Jacob Fatu attacks a drunk fan who walks through the fan barrier
More recently, it’s come to light that at an AAA show in Cancun, Mexico on June 15th, Scarlett Bordeaux was groped by a fan on the outside of the ring after a dive through the middle rope. She was saved from further assault by her partner in the match Lady Shani, who did more than security at the venue did and pulled her away. Situations like this make me believe that people think that performers live the character they play. In no way is this kind of behaviour acceptable. I hope Bordeaux takes action against the venue for not doing more to reprimand this particularly vulgar individual, but in truth, its likely nothing will happen. Bordeaux herself took to Twitter regarding the incident, condemning the situation, and you can see her response below.
It is NEVER okay to touch a performer without their consent. I didn’t realize what happened until I watched the footage afterwards being so in the moment after a dive with my back turned otherwise I would have reacted much differently. Thnx to @LadyShaniAAA for having my back https://t.co/2YKT64sKIj
— Scarlett Bordeaux (@Lady_Scarlett13) June 16, 2019
To finish off, here’s the definition of irony. Pro wrestling was always looked upon as the ginger stepchild of the ‘sports’ world. People stereotyped and still do to this day that wrestling fans are traditionally out of shape, slightly older guys with neckbeards that live in their parent’s basement. We all know that is not true, and I’d go as far as to say that 90% of wrestling fans are good folks who want to be entertained for an evening, to distract from the crap that is life sometimes. But the people getting the publicity for doing stupid things like the examples above, play into the stereotype that people have about wrestling fans.

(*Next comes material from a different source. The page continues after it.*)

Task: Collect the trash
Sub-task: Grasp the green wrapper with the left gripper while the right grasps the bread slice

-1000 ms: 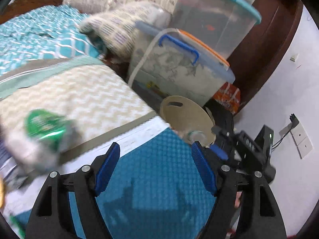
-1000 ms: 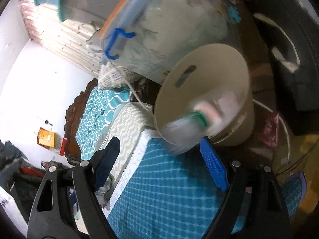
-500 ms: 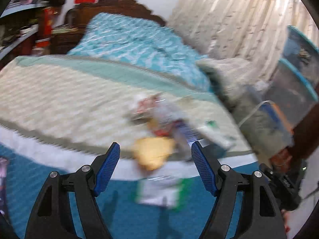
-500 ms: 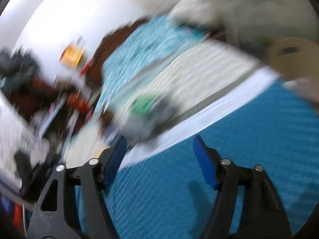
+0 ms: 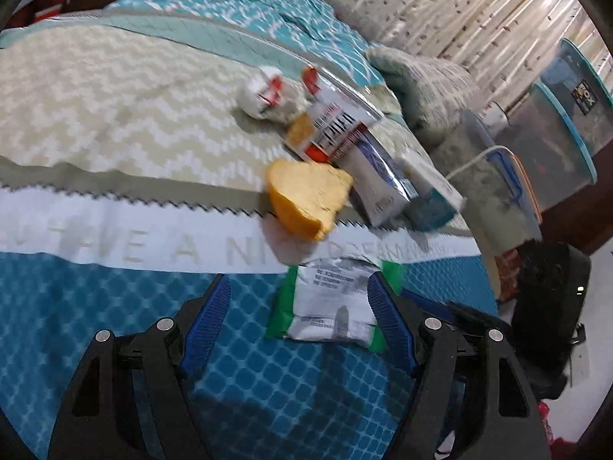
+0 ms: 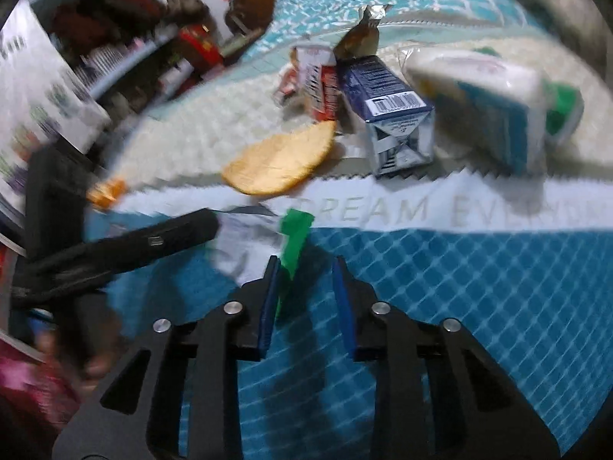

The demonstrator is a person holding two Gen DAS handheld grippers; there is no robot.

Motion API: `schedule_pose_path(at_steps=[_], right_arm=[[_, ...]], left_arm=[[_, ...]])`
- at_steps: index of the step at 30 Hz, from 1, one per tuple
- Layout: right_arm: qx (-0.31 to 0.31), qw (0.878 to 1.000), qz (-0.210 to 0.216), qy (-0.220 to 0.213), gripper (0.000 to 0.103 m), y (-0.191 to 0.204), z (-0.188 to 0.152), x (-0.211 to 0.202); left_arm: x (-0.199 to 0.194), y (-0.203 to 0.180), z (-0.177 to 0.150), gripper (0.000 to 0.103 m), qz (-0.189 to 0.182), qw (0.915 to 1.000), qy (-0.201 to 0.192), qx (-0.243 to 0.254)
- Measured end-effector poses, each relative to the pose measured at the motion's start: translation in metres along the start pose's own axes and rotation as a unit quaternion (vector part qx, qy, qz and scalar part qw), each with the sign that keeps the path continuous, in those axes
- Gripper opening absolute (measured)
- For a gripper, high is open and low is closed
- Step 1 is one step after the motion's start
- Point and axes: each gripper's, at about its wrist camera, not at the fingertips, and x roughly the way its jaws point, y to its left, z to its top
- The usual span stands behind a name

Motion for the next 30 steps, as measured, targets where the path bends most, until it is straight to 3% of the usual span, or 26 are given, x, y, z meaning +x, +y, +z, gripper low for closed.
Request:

The irony is this. I’m sure many fans of pro wrestling (me included), perhaps didn’t quite fit in at school or work, and maybe had a bit of social awkwardness about interacting with people outside of this amazing business. And now, here we are, these same people outcast for being a fan of a ‘fake’ sport aggressively perpetrating their opinions on the business to those who just came to be entertained by a show. I also get the irony of me using terms like ‘neckbeards’ and referring to fans ‘living in their parents’ basement, but I don’t care. It’s my article. Jesus, I’m more like the idiots above than I realised.